I think that this is true not just for our things, but also for ourselves.  I know that no matter where you go, you are who you are.  I do not expect to wake up that first morning in the new house and be taller, thinner, speak Spanish and have straight teeth.  I will wake up in the new house my regular self, but a move is a chance to leave behind old habits and cultivate new ones.  I would like to have more time to write, cook, garden and do yoga, I would like to learn how to use my sewing machine, and maybe even pick up some Spanish.  While the list of skills that I would like to acquire is long, the list of habits I would like to break is longer: snacking, procrastinating sleep, not leaving clean folded clothes in piles anywhere but drawers, feeling busy when I am not, never listening to voicemail, amazon.  Those things are all habits.
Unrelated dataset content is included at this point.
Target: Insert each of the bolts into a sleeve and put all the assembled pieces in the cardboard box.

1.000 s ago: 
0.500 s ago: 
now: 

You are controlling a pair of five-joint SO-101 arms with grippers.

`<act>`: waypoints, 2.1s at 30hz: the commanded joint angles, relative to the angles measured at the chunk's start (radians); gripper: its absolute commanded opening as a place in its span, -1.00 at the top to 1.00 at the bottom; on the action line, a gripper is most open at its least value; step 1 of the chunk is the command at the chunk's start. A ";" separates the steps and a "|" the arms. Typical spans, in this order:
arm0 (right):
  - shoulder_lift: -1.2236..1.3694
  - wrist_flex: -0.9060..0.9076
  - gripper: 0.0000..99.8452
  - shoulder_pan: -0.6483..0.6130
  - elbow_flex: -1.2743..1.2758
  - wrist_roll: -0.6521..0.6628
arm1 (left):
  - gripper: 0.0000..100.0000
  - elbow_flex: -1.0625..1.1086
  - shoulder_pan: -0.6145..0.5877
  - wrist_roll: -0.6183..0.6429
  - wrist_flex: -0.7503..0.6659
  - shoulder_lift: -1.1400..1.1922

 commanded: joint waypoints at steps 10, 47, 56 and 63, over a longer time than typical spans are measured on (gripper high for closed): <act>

There are many more but none of them serve me and I hope to break them in our new house. Just like the bunk bed they don’t serve a purpose anymore.

 

One of my favorite things to say to students in class, is “let go of what doesn’t serve you” this can mean gritting your teeth because you think it will help you balance, or thinking about lunch while you are on your mat.  I like the idea that if we pay attention to what we actually have, and how we behave, that we can let go of what we don’t need.  Habits, like anything ever purchased from Ikea may have served a purpose when you got them, but if you don’t pay attention to them they may become permanent fixtures long after you don’t need them.  That is my practice for this move, paying attention to what I am bringing with me into the new house not just on the back of the truck but in my head and heart as well, and letting go of anything that doesn’t serve me.

 

Family, Meditation, Yoga

Every morning I pretend to lose my shoes……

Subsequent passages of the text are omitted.